◆ Assignment
Report each line of the records below that uses the word "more".

----- Records for this exercise

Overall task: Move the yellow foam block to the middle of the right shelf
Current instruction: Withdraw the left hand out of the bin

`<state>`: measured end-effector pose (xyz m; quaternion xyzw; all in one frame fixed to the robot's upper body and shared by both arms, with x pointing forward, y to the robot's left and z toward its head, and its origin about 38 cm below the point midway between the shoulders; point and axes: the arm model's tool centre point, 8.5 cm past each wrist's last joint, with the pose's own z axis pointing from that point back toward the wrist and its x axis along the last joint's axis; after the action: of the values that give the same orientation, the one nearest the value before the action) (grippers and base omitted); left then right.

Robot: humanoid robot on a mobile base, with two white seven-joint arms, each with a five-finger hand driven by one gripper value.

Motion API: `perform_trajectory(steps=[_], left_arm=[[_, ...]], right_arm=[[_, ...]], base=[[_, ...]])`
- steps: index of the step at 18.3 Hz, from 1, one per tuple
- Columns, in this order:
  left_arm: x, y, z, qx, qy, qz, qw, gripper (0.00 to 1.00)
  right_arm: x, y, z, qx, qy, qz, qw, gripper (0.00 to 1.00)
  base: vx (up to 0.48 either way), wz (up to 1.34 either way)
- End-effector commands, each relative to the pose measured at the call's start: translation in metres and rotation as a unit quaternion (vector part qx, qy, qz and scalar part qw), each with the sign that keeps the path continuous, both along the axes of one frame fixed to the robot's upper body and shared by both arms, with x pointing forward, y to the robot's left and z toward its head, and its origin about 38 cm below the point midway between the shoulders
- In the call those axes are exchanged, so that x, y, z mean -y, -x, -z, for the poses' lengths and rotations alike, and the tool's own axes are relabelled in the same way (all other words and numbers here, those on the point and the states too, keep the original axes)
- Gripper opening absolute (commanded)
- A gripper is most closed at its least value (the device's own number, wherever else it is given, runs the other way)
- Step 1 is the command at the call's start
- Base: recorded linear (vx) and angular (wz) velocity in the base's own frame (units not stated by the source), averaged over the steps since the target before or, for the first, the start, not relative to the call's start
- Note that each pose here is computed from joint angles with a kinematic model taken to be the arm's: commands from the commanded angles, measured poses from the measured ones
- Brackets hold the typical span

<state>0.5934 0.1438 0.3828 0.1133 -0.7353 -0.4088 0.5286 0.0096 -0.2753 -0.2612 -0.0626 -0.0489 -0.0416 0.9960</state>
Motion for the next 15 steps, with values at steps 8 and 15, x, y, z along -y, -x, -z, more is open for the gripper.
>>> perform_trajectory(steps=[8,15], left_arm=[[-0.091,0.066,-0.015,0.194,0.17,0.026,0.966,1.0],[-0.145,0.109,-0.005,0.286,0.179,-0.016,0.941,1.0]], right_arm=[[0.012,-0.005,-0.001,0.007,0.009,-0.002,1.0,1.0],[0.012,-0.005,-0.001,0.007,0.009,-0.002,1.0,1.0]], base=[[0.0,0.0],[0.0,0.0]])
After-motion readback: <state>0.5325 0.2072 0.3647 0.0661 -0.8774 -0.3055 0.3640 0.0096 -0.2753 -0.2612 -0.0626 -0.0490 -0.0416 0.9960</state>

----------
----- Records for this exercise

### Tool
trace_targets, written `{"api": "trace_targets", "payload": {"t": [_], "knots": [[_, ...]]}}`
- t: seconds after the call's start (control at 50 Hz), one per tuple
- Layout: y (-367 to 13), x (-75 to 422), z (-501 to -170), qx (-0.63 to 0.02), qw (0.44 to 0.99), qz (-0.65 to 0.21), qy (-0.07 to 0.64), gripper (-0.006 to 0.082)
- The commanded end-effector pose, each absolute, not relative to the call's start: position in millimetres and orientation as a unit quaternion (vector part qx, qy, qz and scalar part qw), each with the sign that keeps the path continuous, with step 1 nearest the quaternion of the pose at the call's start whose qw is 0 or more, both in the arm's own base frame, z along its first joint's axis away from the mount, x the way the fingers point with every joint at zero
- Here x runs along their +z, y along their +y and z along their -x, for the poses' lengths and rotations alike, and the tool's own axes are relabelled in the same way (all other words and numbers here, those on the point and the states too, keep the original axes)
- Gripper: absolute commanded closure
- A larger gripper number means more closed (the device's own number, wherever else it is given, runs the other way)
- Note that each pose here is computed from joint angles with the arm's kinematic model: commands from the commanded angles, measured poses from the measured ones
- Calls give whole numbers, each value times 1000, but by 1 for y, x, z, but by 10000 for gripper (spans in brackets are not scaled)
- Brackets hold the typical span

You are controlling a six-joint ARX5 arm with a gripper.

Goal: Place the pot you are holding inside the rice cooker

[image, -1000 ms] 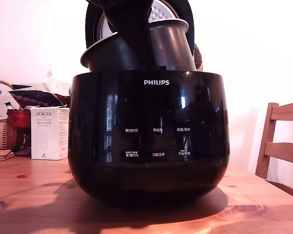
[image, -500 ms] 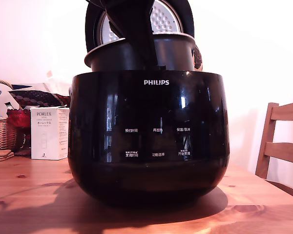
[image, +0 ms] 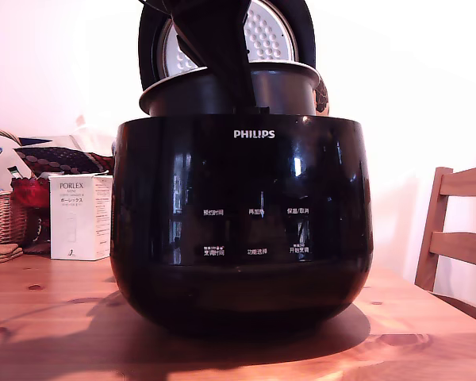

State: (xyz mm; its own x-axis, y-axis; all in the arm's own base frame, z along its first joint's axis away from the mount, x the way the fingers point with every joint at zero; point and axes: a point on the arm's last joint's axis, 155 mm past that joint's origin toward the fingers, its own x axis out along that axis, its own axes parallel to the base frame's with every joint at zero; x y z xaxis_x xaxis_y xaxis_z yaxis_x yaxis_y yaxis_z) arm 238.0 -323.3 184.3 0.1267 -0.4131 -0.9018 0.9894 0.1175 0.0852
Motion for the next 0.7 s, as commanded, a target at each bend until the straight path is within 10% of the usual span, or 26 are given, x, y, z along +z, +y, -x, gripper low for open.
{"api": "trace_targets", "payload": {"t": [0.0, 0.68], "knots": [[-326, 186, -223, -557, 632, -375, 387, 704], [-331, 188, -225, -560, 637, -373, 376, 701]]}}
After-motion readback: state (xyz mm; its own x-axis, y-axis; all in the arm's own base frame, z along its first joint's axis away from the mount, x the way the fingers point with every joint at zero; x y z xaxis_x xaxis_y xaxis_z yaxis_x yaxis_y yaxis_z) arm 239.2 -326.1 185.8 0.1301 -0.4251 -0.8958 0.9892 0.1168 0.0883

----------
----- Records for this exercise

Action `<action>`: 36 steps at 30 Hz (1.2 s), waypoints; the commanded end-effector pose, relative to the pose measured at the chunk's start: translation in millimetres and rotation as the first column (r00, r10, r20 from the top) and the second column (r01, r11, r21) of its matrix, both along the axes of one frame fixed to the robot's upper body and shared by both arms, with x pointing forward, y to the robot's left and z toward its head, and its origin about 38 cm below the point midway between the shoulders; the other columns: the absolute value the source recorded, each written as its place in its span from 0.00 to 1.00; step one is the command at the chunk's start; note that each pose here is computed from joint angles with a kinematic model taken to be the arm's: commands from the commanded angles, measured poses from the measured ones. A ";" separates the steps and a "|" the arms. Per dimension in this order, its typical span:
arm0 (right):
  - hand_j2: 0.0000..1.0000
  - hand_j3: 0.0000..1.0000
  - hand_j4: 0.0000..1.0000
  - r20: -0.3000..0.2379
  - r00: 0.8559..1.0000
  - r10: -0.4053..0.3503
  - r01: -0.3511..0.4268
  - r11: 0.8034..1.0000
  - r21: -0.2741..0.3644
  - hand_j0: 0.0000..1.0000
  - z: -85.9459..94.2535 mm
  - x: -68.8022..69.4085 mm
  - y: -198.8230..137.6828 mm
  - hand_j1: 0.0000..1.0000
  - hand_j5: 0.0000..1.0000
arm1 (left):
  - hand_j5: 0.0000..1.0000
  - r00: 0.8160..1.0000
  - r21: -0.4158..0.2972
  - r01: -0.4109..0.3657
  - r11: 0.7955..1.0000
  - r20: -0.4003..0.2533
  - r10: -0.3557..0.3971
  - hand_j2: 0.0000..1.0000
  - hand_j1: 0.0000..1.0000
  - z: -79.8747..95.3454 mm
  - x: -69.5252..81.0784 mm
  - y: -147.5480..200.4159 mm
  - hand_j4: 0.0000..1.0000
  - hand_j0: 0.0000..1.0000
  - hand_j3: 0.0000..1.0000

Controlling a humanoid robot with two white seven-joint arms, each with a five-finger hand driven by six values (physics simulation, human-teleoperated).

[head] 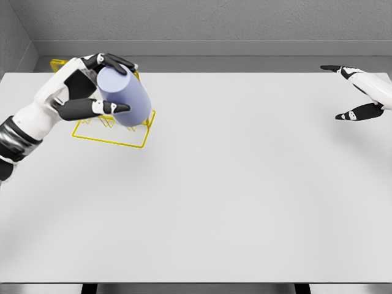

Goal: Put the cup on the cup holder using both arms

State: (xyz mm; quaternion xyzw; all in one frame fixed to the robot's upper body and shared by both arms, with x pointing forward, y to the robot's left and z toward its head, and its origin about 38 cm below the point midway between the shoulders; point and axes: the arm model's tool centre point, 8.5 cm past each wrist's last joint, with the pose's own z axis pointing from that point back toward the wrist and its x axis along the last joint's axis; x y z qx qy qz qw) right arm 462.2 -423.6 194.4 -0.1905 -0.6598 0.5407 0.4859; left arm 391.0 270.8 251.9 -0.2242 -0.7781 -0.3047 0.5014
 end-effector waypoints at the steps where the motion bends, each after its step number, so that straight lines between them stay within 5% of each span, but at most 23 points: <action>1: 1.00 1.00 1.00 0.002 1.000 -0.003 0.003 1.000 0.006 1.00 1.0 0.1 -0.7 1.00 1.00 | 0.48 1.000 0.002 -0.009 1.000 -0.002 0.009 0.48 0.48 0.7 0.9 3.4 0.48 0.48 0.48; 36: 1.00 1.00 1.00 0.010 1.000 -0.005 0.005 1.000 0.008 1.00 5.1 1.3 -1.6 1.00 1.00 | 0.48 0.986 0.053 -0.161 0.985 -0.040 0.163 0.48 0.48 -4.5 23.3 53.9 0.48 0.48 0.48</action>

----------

◆ Response to this exercise
Motion for the next 15 steps, with values at steps 8 and 15, x, y, z along -y, -x, -z, more is open for the gripper.
- The commanded end-effector pose, each absolute, not relative to the call's start: position in millimetres and orientation as a unit quaternion (vector part qx, qy, qz and scalar part qw), each with the sign that keeps the path continuous, with step 1 nearest the quaternion of the pose at the call's start whose qw is 0 or more, both in the arm's own base frame, z along its first joint's axis away from the mount, x the way the fingers point with every joint at zero
- A larger gripper number means more closed (the device's own number, wherever else it is given, runs the other way)

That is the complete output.